(RECORDS SHOWN Opens)

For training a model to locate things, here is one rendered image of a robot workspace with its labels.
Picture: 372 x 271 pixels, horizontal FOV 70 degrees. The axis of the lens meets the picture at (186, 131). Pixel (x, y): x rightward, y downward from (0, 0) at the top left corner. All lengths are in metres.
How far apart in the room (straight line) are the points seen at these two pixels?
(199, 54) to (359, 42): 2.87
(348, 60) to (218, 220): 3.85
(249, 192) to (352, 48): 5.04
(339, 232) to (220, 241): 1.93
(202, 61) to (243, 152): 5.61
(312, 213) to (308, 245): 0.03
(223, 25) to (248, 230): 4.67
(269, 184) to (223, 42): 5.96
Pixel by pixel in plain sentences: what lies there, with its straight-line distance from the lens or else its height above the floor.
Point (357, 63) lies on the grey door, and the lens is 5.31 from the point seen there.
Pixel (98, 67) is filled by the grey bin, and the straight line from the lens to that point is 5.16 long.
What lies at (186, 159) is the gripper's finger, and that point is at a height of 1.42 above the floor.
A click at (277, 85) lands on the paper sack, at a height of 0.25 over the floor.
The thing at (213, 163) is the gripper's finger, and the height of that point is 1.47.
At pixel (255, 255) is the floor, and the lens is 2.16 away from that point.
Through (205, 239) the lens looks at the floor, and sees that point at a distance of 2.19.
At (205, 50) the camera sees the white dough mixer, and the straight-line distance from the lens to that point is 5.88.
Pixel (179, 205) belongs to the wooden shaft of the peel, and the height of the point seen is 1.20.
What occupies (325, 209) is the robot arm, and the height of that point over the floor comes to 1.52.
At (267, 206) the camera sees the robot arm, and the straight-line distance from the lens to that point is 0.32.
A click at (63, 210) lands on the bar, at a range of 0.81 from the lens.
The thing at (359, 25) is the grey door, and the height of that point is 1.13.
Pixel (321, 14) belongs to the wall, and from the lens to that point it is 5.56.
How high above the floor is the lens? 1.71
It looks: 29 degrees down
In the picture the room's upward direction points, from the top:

(RECORDS SHOWN Closes)

AIM OF THE EXERCISE: Across the records above, tally the lines that contain "robot" and return the number alone.

SOLUTION TO THE EXERCISE: 3